Since late August, with the Frenchmen as intermediaries and Kissinger overseeing them, the White House had exchanged three sets of messages with the North Vietnamese. As soon as the process began, the Americans decided not to bomb within a ten-mile circle of central Hanoi. This was regarded by the White House as a gesture of goodwill. There had been no reciprocal gesture by the North Vietnamese, Rusk said, and no indication that they would not take military advantage during an American bombing pause.

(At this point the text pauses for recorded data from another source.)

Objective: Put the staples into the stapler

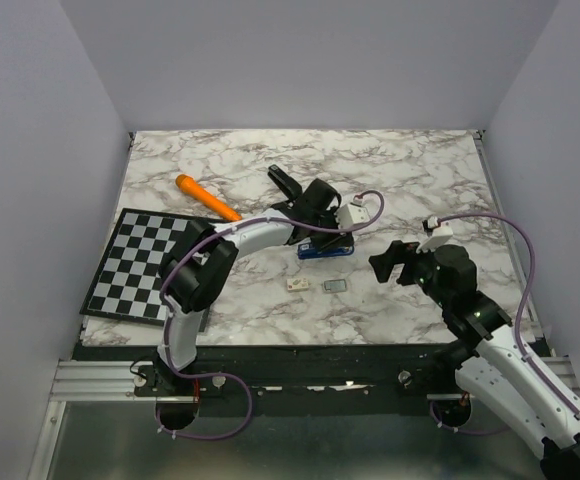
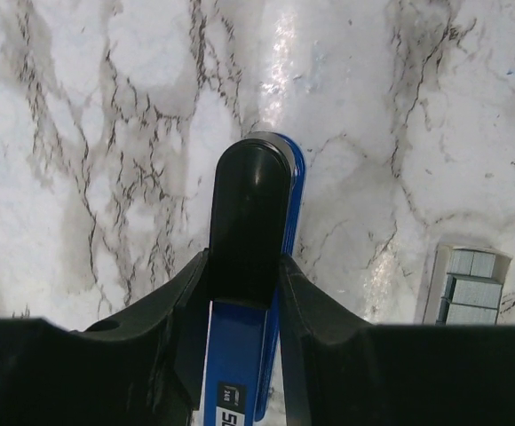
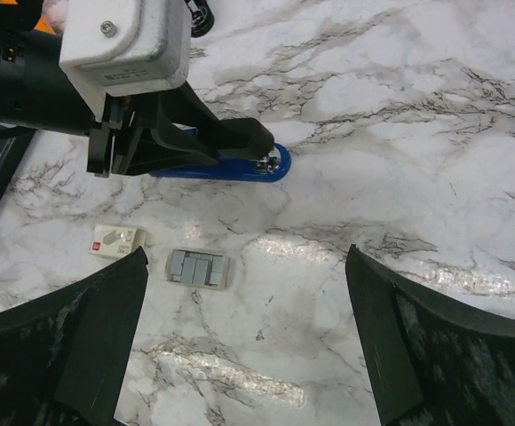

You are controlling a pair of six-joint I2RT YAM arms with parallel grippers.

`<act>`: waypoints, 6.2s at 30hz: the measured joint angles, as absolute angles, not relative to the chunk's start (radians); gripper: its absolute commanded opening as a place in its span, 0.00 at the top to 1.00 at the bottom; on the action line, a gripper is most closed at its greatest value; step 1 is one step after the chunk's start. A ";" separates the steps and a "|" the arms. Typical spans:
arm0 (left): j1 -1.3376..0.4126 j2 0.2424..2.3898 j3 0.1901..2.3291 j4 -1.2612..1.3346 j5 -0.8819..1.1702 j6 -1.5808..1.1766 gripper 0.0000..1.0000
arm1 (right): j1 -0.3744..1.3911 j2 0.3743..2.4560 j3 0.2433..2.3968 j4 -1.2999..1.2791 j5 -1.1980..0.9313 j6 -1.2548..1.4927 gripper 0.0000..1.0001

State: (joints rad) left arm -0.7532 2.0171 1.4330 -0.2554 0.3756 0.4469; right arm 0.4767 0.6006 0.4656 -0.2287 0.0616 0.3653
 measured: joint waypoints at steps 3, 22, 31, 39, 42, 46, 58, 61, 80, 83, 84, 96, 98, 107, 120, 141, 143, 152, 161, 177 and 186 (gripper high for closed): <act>-0.752 1.982 1.386 -0.239 0.336 0.386 0.51 | 0.477 0.602 0.461 -0.228 0.062 0.365 0.00; -0.748 2.016 1.435 -0.144 0.322 0.289 0.32 | 0.477 0.596 0.440 -0.225 0.060 0.371 0.00; -0.748 2.069 1.467 -0.188 0.337 0.318 0.46 | 0.477 0.594 0.440 -0.225 0.060 0.377 0.00; -0.748 2.072 1.474 -0.205 0.346 0.331 0.96 | 0.477 0.620 0.440 -0.225 0.057 0.393 0.00; -0.747 2.061 1.464 -0.199 0.349 0.330 1.00 | 0.477 0.645 0.440 -0.224 0.056 0.406 0.00; -0.740 1.998 1.406 -0.181 0.351 0.318 1.00 | 0.477 0.709 0.455 -0.225 0.055 0.436 0.00; -0.714 1.631 1.211 0.012 0.377 0.163 1.00 | 0.476 0.899 0.632 -0.169 -0.051 0.523 0.16; -0.714 1.551 1.152 0.080 0.383 0.101 1.00 | 0.476 0.917 0.647 -0.138 -0.081 0.542 0.19; -0.727 1.407 1.052 0.192 0.422 -0.076 1.00 | 0.476 1.025 0.699 0.063 -0.222 0.651 0.35; -0.736 1.405 1.052 0.191 0.423 -0.076 1.00 | 0.476 1.036 0.699 0.079 -0.223 0.663 0.41; -0.739 1.404 1.052 0.191 0.423 -0.075 1.00 | 0.476 1.039 0.699 0.081 -0.223 0.665 0.43; -0.756 1.387 1.052 0.186 0.420 -0.072 1.00 | 0.482 1.044 0.696 0.135 -0.216 0.741 0.62; -0.760 1.378 1.052 0.186 0.420 -0.072 1.00 | 0.482 1.046 0.696 0.148 -0.222 0.756 0.62; -0.773 1.327 1.019 0.201 0.403 -0.070 1.00 | 0.482 1.055 0.681 0.212 -0.251 0.852 0.99; -0.779 0.917 0.692 0.395 0.189 -0.153 1.00 | 0.364 0.992 0.612 0.275 -0.366 1.027 0.99; -0.761 0.563 0.200 0.667 -0.270 -0.684 0.45 | 0.299 1.035 0.576 0.581 -0.389 1.293 0.99; -0.758 0.558 0.182 0.662 -0.294 -0.706 0.35 | 0.299 1.036 0.572 0.609 -0.384 1.322 0.99; -0.739 0.376 0.091 0.516 -0.420 -0.779 0.09 | 0.299 1.038 0.570 0.686 -0.367 1.373 0.99; -0.739 0.166 0.155 0.295 -0.459 -0.604 0.01 | 0.299 1.069 0.570 0.707 -0.366 1.361 0.99; -0.734 0.833 0.755 0.191 0.095 0.010 0.01 | 0.294 1.103 0.567 0.710 -0.393 1.304 0.99; -0.734 1.080 0.942 0.121 0.300 0.177 0.18 | 0.293 1.106 0.552 0.717 -0.412 1.301 0.99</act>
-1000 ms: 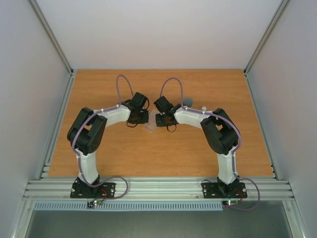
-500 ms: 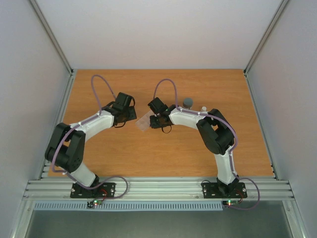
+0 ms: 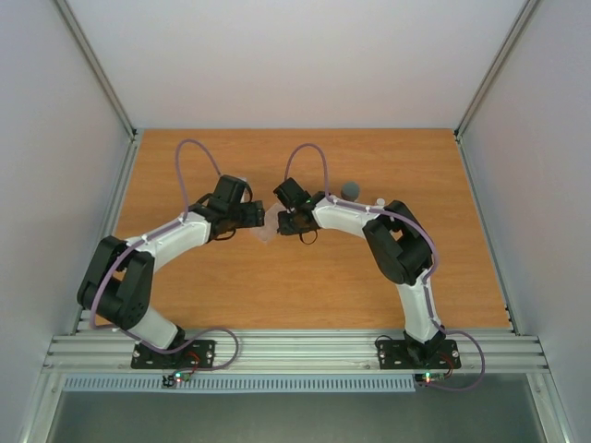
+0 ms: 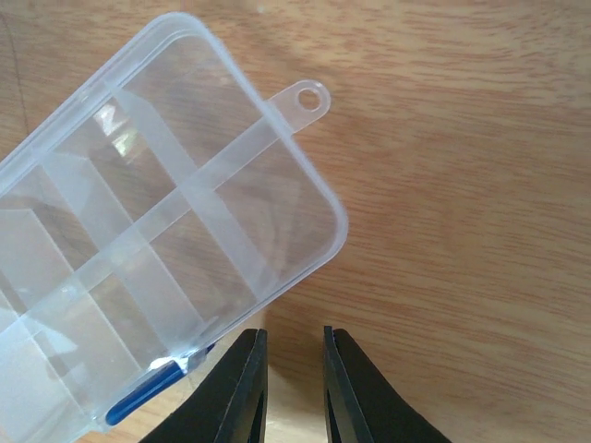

Now he read aloud the key paragraph of the most recent message to Hanoi:

The United States Government understands the position of the Democratic Republic of Vietnam to be as follows: That upon the cessation by the United States of all forms of bombardment of the DRV, the DRV would enter promptly into productive discussions with the United States. The purpose of these discussions would be to resolve the issues between the United States and the DRV. Assuming the correctness of this understanding of the position of the DRV, the United States Government is prepared, in accordance with its proposal of August 25, to transmit in advance to the DRV the precise date upon which bombardment of the DRV would cease and to suggest a date and a place for the commencement of discussions.

 

The response from Hanoi seemed unpromising. Rusk read it to LBJ:

At the present time the United States is continuing the escalation of the war in an extremely grave manner. In these conditions words of peace are only trickery. At a time when the United States continues the escalation we can neither receive Mr. Kissinger nor comment on the American views transmitted through this channel. The position of the Government of the Democratic Republic of Vietnam is perfectly clear. It is only when the United States has ceased without condition the bombardments that negotiations can take place.

 

Nothing constructive had come from the exchange, Rusk concluded. The North Vietnamese said talks
can
start with a cessation of bombing, but not that they
will
start. And they were silent on the request not to press forward militarily in the South during a bombing pause. This indicated to Rusk that they were planning a “negotiate and fight” strategy.